Since I’ve wanted to expand my octopus repertoire, I’ve been ordering octopus whenever I see it on a menu. Le Zie, a trattoria on Seventh Avenue, in Chelsea, that serves Venetian food, offers a braised octopus with radicchio, tomato, and celery, ingredients that I wouldn’t have thought to combine. The vegetables are simmered together until soft and then topped with a whole, braised baby octopus. It’s a very good dish, with attractive bitter tones, but one I like even better is Le Zie’s warm potato-and-octopus salad. I haven’t seen it on the menu lately, but luckily my home version came out well. It was merely inspired by Le Zie’s version, not at all copied from it; mine is more a traditional salad dressed with a vinaigrette, while the restaurant’s is more stew-like.

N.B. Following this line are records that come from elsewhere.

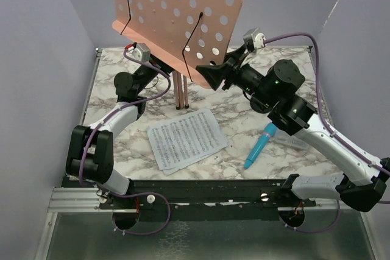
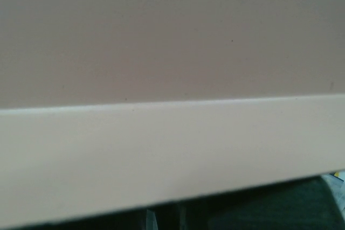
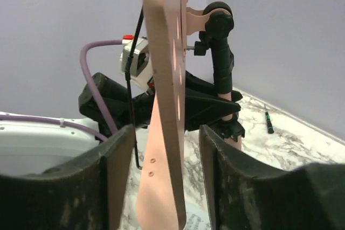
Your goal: Set up the instrument practice props
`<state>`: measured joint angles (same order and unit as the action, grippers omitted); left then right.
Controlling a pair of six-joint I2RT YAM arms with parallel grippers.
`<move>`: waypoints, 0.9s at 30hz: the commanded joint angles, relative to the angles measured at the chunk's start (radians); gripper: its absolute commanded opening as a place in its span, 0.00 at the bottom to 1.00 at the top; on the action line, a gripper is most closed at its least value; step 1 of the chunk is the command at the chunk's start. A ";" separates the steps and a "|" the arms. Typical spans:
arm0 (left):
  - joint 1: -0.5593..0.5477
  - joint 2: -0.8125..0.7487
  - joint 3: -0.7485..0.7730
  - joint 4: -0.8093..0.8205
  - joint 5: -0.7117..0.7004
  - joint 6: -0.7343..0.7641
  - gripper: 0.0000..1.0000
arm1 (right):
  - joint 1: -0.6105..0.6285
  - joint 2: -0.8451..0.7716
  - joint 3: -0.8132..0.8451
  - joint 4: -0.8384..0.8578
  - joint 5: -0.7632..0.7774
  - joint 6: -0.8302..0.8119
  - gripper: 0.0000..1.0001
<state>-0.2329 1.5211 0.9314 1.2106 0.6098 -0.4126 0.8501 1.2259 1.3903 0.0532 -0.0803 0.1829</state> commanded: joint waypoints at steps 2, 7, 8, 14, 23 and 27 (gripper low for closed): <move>-0.005 -0.021 0.023 -0.043 0.006 -0.024 0.00 | 0.005 -0.072 -0.015 -0.013 -0.002 0.008 0.77; -0.005 -0.032 0.020 -0.073 0.008 -0.007 0.00 | 0.005 -0.149 -0.091 -0.018 -0.014 -0.023 1.00; -0.006 -0.033 0.018 -0.077 0.009 -0.005 0.00 | 0.006 -0.165 -0.110 -0.024 -0.020 -0.033 1.00; -0.005 -0.043 0.013 -0.093 0.022 -0.004 0.00 | 0.005 -0.268 -0.255 -0.076 0.049 -0.065 1.00; -0.005 -0.054 -0.003 -0.101 0.058 -0.002 0.00 | 0.006 -0.316 -0.508 0.031 0.156 -0.052 1.00; -0.005 -0.056 0.005 -0.104 0.095 -0.002 0.00 | 0.005 -0.303 -0.663 0.229 0.113 -0.084 1.00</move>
<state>-0.2333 1.4994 0.9356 1.1553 0.6327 -0.3798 0.8497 0.9215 0.8379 0.0834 0.0250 0.1291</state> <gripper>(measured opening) 0.205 0.998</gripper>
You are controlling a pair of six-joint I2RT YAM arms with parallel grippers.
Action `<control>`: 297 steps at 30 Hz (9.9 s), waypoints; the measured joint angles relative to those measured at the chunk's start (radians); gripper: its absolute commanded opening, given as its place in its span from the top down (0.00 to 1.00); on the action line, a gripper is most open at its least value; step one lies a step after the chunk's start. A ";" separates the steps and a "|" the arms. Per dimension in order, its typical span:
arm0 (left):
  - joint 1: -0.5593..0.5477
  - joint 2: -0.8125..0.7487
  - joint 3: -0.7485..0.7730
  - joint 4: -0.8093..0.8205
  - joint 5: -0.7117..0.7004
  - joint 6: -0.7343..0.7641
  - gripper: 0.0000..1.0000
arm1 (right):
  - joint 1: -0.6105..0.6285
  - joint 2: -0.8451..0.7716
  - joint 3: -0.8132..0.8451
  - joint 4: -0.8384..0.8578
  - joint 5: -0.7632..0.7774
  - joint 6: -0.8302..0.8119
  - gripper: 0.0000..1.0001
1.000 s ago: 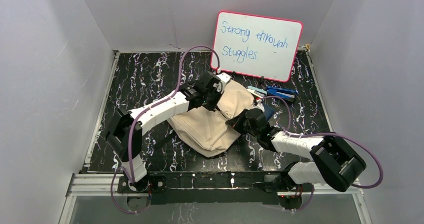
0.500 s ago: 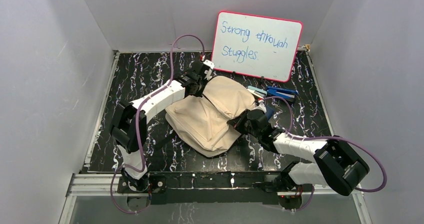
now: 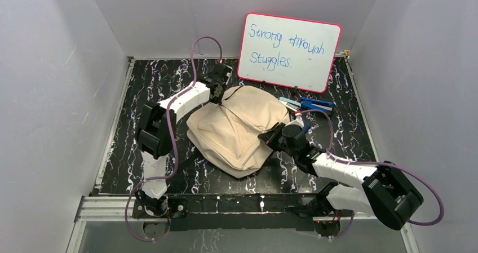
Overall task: Pack the student bag
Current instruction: Zip the student bag at the center of the board, then adjust the student bag at the center of the board.
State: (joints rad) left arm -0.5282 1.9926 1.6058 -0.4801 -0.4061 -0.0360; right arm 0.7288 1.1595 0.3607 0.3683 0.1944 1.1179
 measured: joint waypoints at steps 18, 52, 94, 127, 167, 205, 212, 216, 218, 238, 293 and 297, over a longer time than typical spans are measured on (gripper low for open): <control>0.108 -0.230 -0.097 -0.012 0.103 -0.153 0.51 | -0.003 -0.027 -0.015 -0.022 -0.041 -0.112 0.96; 0.095 -0.783 -0.882 0.134 0.286 -0.893 1.00 | 0.103 -0.279 0.198 -0.502 0.226 -0.334 0.41; 0.511 -0.720 -0.784 0.051 0.459 -0.572 0.51 | -0.296 0.607 0.719 -0.360 -0.537 -0.644 0.35; 0.507 -0.143 -0.232 0.084 0.506 -0.454 0.62 | 0.089 0.081 0.243 -0.330 -0.359 -0.489 0.38; -0.582 -0.309 -0.530 0.241 -0.061 -0.193 0.47 | -0.265 -0.340 0.361 -0.813 0.060 -0.414 0.23; -0.584 -0.393 0.234 -0.253 -0.096 0.043 1.00 | -0.269 -0.475 0.273 -0.834 0.087 -0.358 0.23; -0.595 -0.408 0.405 -0.306 -0.005 0.045 1.00 | -0.270 -0.479 0.263 -0.834 0.087 -0.350 0.23; -0.572 -0.466 0.327 -0.277 -0.056 0.071 1.00 | -0.270 -0.479 0.260 -0.832 0.083 -0.343 0.23; -0.505 -0.505 0.259 -0.261 -0.065 0.075 1.00 | -0.270 -0.479 0.249 -0.821 0.077 -0.336 0.23; 0.010 -0.365 -0.081 -0.087 -0.351 0.122 1.00 | -0.270 -0.458 0.230 -0.803 0.034 -0.332 0.23; 0.197 -0.585 -0.696 0.035 0.196 -0.287 0.38 | -0.040 0.173 0.235 -0.201 -0.290 -0.230 0.98; 0.198 -0.620 -0.753 0.055 0.258 -0.329 0.39 | -0.109 0.230 0.290 -0.224 -0.345 -0.317 0.98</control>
State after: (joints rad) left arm -0.3302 1.3724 0.8524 -0.4255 -0.1478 -0.3653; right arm 0.6193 1.3895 0.6510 0.1440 -0.1505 0.8005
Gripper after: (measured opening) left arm 0.620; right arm 0.096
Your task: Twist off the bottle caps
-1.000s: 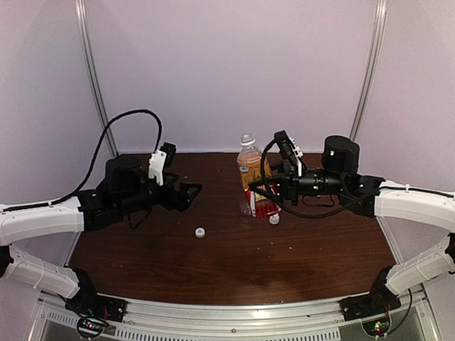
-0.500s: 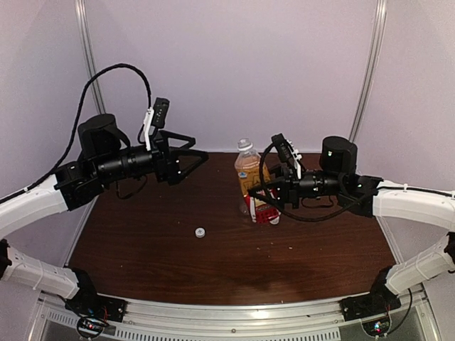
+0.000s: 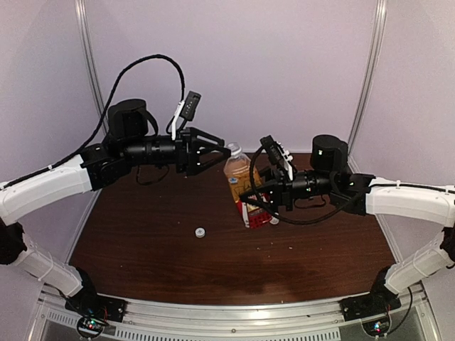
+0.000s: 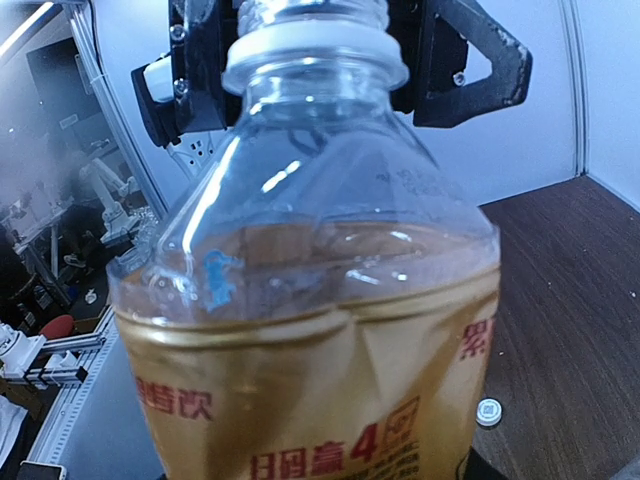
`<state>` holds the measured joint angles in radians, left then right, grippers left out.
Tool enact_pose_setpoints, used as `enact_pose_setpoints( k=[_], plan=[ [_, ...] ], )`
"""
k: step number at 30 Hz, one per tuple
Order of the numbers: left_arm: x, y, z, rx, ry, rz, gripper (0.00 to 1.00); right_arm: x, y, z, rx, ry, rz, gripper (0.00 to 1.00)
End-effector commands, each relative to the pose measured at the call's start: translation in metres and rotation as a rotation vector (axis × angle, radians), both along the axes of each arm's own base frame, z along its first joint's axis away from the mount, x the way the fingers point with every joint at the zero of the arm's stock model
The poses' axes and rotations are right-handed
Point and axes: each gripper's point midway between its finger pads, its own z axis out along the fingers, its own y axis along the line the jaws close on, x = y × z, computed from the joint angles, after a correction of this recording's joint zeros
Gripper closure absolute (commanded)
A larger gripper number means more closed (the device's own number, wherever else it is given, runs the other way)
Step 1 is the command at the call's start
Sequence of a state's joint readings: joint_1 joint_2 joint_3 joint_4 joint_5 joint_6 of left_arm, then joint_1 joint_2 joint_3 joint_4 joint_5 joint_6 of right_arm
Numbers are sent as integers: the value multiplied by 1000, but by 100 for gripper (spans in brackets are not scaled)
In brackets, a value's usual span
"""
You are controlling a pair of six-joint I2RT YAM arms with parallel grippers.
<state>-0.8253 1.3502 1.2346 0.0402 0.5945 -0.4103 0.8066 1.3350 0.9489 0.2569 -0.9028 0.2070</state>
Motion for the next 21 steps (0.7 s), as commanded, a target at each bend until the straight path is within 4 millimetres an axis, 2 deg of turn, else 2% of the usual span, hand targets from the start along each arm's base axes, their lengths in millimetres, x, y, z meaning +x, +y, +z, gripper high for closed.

New York City has but a handful of Sicilian restaurants, and the one I like best is a place on Fourth Avenue called Bussola. The restaurant has had several names and decorating themes over the years, but all apparently under the same owner (it was at one point called Briscola, after a Southern Italian card game that I can remember my grandfather’s friends all playing). Bussola has always served a fine pasta con le sarde, which is a hard dish to find done well in this town. One thing that hasn’t changed through Bussola’s makeovers is the appealingly sinister quality of its floor staff; another is its wonderful ricotta gelato, which I began duplicating at home after I first tasted it there many years ago, and which I share with you here.
I will continue to offer interpretations of New York trattoria dishes in future installments of my Web site. If you have any favorite dishes you’ve tasted and would like to recreate at home, please send them along to me at edemane@earthlink.net.
And now about Christmas: Even as a child I was a fish lover, able to devour a whole tin of anchovies as an after-school snack, and Italian Christmas Eve, with its traditional plethora of fish dishes, was always my favorite holiday. It still is. I present for 2001 a contemporary Christmas Eve menu patterned after some of the meals I’ve prepared each year for friends and family. It’s a pared-down version of the traditional Southern Italian Christmas Eve feast, which can contain up to thirteen fish courses. My courses are different every year, but the rhythm of the meal is always essentially the same. I start with a cold fish salad, go on to a pasta or rice dish, usually with shellfish, and then serve a whole fish surrounded sometimes with vegetables such as radicchio or artichokes. I’ll close the meal with a Sicilian orange salad, to refresh the palate after so much seafood.
These winter dishes are my way of celebrating Manhattan style. I always find November and December the most exhilarating months in the city, and this year, despite the hideous assault New York recently sustained, the warmth and excitement have all returned. Happy cooking, happy trattoria dining, and a merry winter to you all.